Montreal

Université de Sherbrooke students create greener greenhouse

The three-by-six-metre structure — called VG360 — is made of cedar, with an inclined south-facing window wall, solar panels, and a red metal roof. 

Off-grid VG360 greenhouse project can feed a family of four for a year

Nestled behind a farm in the Eastern Townships, the off-grid greenhouse is meant to be a model for future construction projects, while also promoting food autonomy. (Spencer Van Dyk/CBC)

Three engineering students at l'Université de Sherbrooke spent three years designing and building their perfect greenhouse.

They set out to build a smart green building, which would be entirely off-grid, and a model for future construction projects, while also promoting food autonomy.  

The three-by-six-metre structure — called VG360 — is made of cedar, with an inclined south-facing window wall, solar panels, and a red metal roof. 

And it does not need a power source. 

"We believe it is possible to build greenhouses — and other houses — using less power," said Valerie Pouliot, one of the students on the project. "We want to build green to be better for the environment." 

The angled south-facing window wall is designed to bring heat from the sun into the greenhouse, while thick insulated walls keep it in, so the structure can stay warm throughout the cold winter months. (Spencer Van Dyk/CBC)

The team started by excavating five feet into the ground, and then added insulation using rocks and sand, essentially creating an underground cooler, into which the greenhouse will pump hot air, explained building engineering student Raphael Boisjoly-Sallafranque.

The double-beamed walls and roof each have more than a foot of insulation, so all the heat that's brought into the building thanks to the window and solar panels will stay inside, keeping the greenhouse warm during the cold winter months. 

"It's gonna be our first test winter, so we're gonna be able to see the performance of it," Boisjoly-Sallafranque said. "Which is why we haven't released the plans yet, because we want to make sure the concept is viable."

The solar panels generate electricity, which can be stored and used for at least three days in the event of inclement weather, Pouliot explained. 

"Just with the sun coming in, you can do all that, so it's not harder than being aligned with the sunlight," she said.

A hot air collector near the ceiling of the greenhouse will then push all the hot air down into the soil, where all the plants will grow directly in the ground.

Building engineering student Raphael Boisjoly-Sallafranque says the greenhouse's battery acts as its grid, and it stores energy in the event of inclement weather. (Spencer Van Dyk/CBC)

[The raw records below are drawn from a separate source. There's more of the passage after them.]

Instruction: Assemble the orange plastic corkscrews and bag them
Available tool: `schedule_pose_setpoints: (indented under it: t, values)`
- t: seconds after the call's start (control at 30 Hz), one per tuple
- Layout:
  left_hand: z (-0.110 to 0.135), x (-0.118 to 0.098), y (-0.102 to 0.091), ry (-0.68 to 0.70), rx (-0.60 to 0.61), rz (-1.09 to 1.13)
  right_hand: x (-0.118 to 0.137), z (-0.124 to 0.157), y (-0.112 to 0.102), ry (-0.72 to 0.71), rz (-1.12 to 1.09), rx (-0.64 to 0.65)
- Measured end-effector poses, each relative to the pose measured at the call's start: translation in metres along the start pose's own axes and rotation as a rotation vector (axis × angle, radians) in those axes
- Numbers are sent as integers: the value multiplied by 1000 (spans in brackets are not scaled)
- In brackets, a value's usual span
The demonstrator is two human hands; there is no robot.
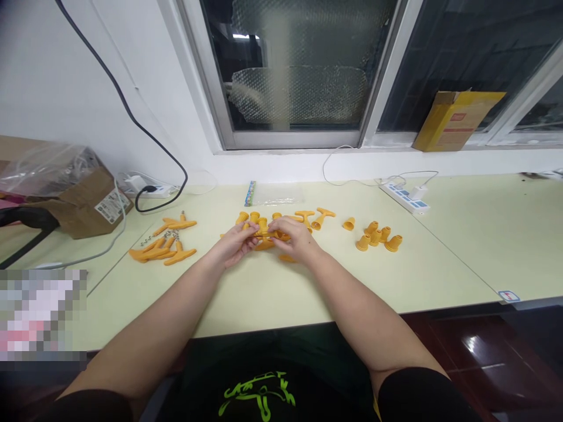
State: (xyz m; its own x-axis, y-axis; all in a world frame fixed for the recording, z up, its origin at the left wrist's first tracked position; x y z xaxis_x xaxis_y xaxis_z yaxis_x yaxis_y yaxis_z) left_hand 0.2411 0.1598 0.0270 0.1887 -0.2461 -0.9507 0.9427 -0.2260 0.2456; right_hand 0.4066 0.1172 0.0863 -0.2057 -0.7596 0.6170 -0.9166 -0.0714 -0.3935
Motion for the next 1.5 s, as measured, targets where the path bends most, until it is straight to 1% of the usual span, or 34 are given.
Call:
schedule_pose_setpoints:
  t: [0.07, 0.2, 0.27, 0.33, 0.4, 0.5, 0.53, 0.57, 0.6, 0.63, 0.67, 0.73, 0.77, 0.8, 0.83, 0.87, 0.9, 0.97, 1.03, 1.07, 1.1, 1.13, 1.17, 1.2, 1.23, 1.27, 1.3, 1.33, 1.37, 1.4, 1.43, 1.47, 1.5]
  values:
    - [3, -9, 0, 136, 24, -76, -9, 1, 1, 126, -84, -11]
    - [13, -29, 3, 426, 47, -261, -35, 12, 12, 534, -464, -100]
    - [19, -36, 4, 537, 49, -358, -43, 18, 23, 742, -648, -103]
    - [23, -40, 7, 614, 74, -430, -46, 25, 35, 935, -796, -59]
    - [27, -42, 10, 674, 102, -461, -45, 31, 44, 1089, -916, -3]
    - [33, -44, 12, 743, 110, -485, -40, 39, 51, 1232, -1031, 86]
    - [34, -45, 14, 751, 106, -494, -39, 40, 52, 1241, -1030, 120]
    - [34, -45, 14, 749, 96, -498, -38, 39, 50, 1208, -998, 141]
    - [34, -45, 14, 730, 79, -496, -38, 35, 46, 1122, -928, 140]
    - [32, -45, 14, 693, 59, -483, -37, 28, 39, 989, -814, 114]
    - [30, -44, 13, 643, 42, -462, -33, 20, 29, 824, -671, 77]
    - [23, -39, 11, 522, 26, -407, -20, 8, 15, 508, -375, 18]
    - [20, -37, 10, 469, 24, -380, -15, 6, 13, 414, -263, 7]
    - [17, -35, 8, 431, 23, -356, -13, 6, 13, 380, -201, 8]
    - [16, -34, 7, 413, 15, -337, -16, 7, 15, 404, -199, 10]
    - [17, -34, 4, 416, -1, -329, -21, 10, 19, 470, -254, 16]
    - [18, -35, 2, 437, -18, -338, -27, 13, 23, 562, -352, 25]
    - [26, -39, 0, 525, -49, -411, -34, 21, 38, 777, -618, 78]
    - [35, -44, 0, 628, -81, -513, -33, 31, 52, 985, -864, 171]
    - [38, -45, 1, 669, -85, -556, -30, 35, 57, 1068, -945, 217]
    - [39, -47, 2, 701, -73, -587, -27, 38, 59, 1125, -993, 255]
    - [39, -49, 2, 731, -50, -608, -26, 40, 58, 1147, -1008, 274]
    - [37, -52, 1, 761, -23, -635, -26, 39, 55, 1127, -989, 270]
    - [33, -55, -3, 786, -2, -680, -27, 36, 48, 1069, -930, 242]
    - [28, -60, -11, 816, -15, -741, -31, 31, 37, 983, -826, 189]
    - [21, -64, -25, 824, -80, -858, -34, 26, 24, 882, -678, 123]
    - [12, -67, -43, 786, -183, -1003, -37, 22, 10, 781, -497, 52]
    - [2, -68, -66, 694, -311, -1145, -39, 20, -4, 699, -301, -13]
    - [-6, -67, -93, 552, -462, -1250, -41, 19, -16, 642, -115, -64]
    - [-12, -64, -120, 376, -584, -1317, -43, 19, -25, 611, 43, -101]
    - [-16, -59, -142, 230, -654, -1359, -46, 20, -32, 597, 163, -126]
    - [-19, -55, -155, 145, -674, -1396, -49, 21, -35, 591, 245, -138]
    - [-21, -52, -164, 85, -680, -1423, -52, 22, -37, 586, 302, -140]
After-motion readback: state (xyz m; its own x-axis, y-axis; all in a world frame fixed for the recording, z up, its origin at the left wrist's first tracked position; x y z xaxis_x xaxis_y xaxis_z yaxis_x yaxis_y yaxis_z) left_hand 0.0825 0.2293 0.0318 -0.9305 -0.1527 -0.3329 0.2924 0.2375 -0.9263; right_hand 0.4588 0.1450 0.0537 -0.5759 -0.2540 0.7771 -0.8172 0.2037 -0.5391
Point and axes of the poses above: each hand's wrist, its own z-axis away from the middle knuckle, its own y-axis out of the palm, x = y × z, the point moved 8 cm from there along -z, towards the middle knuckle, and after that the axes turned 5 degrees about -z, right-handed, at the moved point
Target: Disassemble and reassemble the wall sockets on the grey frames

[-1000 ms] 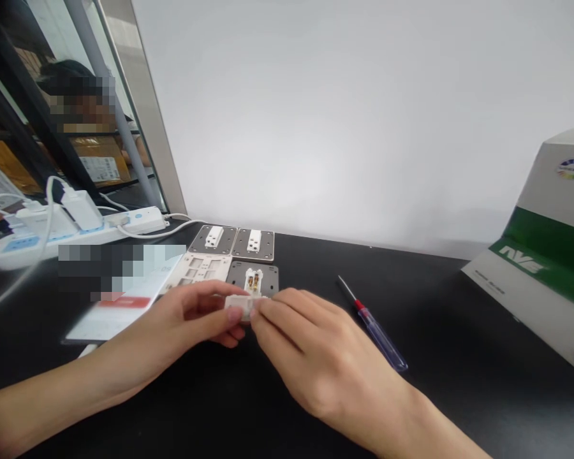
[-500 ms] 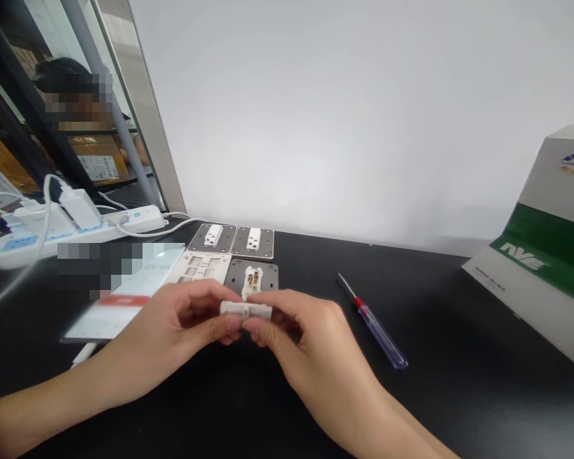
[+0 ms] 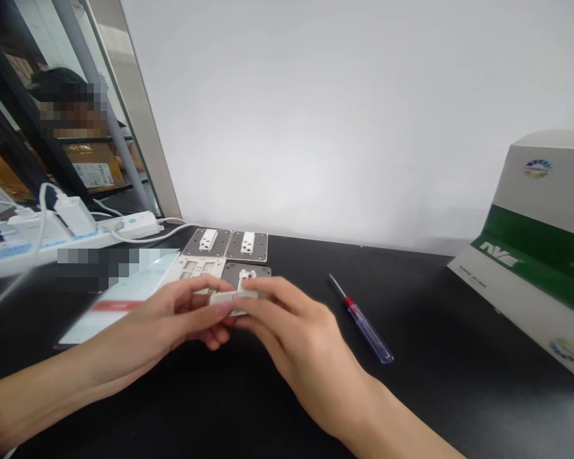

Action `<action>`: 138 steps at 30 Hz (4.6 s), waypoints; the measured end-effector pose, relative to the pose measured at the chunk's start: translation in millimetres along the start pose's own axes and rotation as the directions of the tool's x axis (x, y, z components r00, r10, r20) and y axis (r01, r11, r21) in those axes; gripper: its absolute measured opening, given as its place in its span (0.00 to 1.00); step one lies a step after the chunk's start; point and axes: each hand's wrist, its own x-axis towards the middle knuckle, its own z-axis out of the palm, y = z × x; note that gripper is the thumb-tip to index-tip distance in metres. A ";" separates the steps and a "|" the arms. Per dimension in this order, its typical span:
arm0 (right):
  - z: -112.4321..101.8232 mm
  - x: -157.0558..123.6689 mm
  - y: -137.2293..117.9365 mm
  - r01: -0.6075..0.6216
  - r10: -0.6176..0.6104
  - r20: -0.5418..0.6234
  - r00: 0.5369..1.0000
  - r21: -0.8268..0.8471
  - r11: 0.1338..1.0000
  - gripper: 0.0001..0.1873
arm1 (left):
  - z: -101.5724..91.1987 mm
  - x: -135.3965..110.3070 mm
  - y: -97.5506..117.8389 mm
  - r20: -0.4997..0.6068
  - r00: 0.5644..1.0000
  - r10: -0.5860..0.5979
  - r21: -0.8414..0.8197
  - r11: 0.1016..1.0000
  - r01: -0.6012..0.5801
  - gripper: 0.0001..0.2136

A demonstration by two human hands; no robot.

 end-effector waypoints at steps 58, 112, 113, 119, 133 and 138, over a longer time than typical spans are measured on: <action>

The group intends to release the plans for the greenhouse, including the structure itself and the technology, via open source, so anyone can have access to it. 

The prototype, which was built over four months this summer at a farm in Durham-Sud, 50 kilometres northwest of Sherbrooke, cost about $25,000. 

But Pouliot says future builds will cost less because anyone hoping to have their own off-grid greenhouse wouldn't have the same data collecting costs the students had. 

She said especially during the COVID-19 pandemic, people seem to be working toward being more self-sufficient and sustainable, and she thinks an off-grid greenhouse aligns with those goals. 

The greenhouse's mechanical system, which includes its solar panel controls, battery, and a pump to send hot air into the soil to help plants grow. (Spencer Van Dyk/CBC)

While energy efficient buildings are fairly common, the team wanted the food security and food autonomy elements of the project highlighted. 

"Our grid is like the battery system, so it's like a typical off-grid with a battery bank system," Boisjoly-Sallafranque said. "There are a bunch already out there, but the thing is to put it inside of a greenhouse."

The team plans to get seeds in the ground in the next few weeks, and will spend the winter months tracking the greenhouse's efficiency.

"Now it's the hard part, and the fun part for myself, particularly because I love the control world and the data collecting part of this," Boisjoly-Sallafranque said. 

The students hope to release the open source plans by late Spring 2021.